Get Out of That Pain

Tori Amos Interviewed by Joe Vallese

The musician on her new memoir, how the muses showed up to help her write about grief, and the power of creativity during pandemic times.

Tori Amos has been resisting--convention, authority, patriarchy, you name it--her entire life.

While most five-year-olds embarked on kindergarten to learn the virtues of sharing and tying their shoelaces, Amos, a prodigy who could perfectly recreate piano arrangements she heard, became the youngest student ever admitted to the music conservatory of the prestigious Peabody Institute. As her peers worked tirelessly at uniformity, Amos restlessly rejected the curriculum of dead white dudes, insisting instead on performing Jimi Hendrix and Led Zeppelin; by age eleven, she was expelled. And when other twenty-somethings residing in Washington, DC vied for coveted internships on the Hill, Amos received a crash course in Reagan-era political greed from behind a baby grand in a sceney hotel bar, churning out covers of "Send in the Clowns" and "Feelings" for tips as lobbyists and congressional staffers exchanged what Amos calls "liquid handshakes."

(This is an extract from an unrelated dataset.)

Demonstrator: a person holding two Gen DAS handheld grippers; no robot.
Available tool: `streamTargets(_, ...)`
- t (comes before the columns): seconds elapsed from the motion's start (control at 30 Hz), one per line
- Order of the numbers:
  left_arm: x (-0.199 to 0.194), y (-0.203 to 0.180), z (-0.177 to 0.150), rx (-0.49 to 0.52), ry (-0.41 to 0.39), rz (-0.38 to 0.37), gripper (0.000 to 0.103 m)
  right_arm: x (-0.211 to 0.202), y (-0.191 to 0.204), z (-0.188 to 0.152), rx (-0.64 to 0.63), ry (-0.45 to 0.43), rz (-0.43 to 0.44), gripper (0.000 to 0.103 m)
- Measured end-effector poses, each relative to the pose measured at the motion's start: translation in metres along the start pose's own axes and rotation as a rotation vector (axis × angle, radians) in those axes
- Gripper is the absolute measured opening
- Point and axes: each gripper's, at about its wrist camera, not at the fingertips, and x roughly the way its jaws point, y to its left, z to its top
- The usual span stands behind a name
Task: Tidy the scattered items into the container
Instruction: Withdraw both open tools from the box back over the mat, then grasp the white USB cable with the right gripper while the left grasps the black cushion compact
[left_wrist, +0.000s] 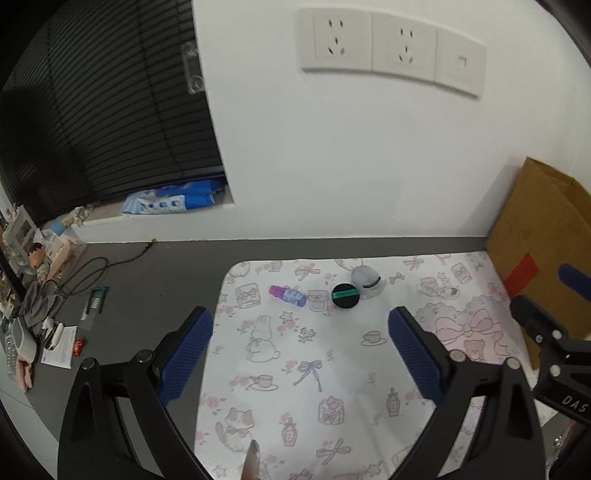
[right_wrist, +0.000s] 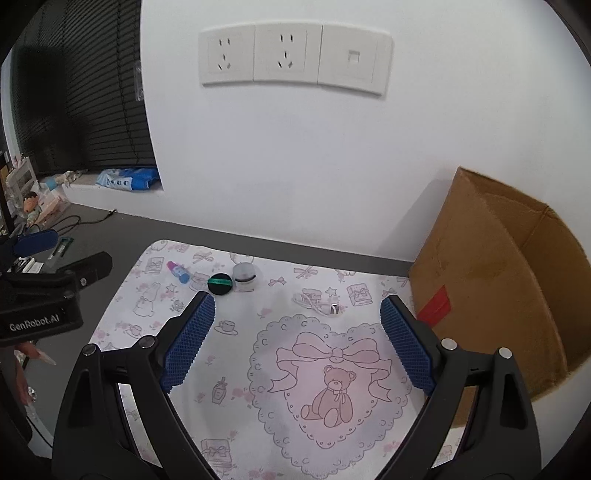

These were but a few of the unlikely steps on Amos's bumpy road to artistic freedom and empowerment, detailed in her timely new memoir Resistance: A Songwriter's Story of Hope, Change, and Courage (Atria Books). Amos, who tornadoed through the '90s' alterna-rock scene and tore up new ground with her startling, still-relevant (perhaps more than ever) debut album Little Earthquakes, has remained one of the recording industry's most prolific and inventive singer-songwriters. Over the course of three decades and fifteen albums, Amos has been unafraid to marry the personal and the political, crafting work that challenges patriarchal power structures all while flouting "radio-friendly" expectations.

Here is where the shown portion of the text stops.